The ASA follows USPAP, which states that in developing an appraisal review, an appraiser must identify the problem to be solved, determine the scope of work necessary to solve the problem, and correctly complete research and analysis necessary to produce a credible appraisal review.

The AICPA Valuation Standards Subcommittee states that a valuation analyst can perform a review of an opposing expert’s valuation analysis and report, and that such a review and critique assignment is not covered by SSVS. In fact, a valuation analyst can perform a USPAP-compliant review appraisal and not violate SSVS. However, if the valuation analyst reaches his or her own valuation conclusion, then the SSVS valuation engagement standards do apply.

Reporting Standards 

The objective of reporting standards is to ensure consistency and quality of reports issued by members of the organization.

General Standards [55]

Generally, the standards state that a member should comply with reporting standards when expressing an opinion of value in a report. However, each organization refers to certain types of reports.

NACVA and the SSVS general reporting standards apply when the member is expressing a conclusion of value or a calculation of value. A valuation analyst typically expresses a conclusion of value in a valuation engagement and a calculation of value in a calculation engagement.
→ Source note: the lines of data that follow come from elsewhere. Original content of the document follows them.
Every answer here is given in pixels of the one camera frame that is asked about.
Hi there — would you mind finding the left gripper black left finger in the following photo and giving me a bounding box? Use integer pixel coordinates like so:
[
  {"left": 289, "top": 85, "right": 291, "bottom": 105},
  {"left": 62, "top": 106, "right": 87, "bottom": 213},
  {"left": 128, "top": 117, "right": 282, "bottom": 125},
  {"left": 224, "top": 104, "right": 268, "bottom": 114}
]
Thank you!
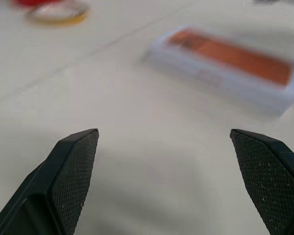
[{"left": 0, "top": 128, "right": 99, "bottom": 235}]

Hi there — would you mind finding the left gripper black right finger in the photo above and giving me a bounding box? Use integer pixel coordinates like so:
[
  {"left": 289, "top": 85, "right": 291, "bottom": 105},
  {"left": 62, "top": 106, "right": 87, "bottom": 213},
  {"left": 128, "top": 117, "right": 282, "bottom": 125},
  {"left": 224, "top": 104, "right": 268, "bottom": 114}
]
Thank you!
[{"left": 229, "top": 128, "right": 294, "bottom": 235}]

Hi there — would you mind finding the orange smartphone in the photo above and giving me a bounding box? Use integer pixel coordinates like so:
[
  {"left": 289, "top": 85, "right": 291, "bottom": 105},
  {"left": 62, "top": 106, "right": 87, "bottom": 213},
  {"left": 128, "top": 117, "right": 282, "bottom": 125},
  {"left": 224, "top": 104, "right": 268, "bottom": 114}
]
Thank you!
[{"left": 164, "top": 28, "right": 294, "bottom": 91}]

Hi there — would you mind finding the white box base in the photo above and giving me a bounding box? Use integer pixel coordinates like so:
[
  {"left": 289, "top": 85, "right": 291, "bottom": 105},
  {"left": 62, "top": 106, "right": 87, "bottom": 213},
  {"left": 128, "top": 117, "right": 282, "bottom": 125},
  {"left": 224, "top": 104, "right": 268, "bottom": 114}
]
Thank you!
[{"left": 144, "top": 23, "right": 294, "bottom": 116}]

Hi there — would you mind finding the yellow tape roll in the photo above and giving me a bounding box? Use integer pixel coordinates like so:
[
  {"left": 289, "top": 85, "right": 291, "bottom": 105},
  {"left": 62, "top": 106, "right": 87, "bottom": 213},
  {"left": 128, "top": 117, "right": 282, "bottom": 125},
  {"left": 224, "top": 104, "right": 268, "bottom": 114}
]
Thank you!
[{"left": 24, "top": 0, "right": 91, "bottom": 26}]

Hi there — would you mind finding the red tape roll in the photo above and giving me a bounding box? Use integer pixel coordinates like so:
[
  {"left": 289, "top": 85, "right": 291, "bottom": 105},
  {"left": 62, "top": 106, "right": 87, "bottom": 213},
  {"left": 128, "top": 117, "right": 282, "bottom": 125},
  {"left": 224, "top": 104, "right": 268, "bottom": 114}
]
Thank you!
[{"left": 11, "top": 0, "right": 55, "bottom": 8}]
Each of these engagements have guidelines set forth by the member organization. [56]

The ASA refers to the application of USPAP for all written or oral reports that result in a conclusion of value and for those that do not result in a conclusion of value.

USPAP states that each written report for an interest in a business or intangible asset must be prepared in accordance with the guidelines for either an appraisal report or a restricted appraisal report.

Contents of Report [57]

There are some differences in the types of reports for which the reporting standards outline the contents of a report. Each type of report and what is to be included is outlined by the respective organizations.

The SSVS and NACVA state that a report expressing a conclusion of value should be either a detailed report, summary report, or calculation report and the type of the report should be disclosed.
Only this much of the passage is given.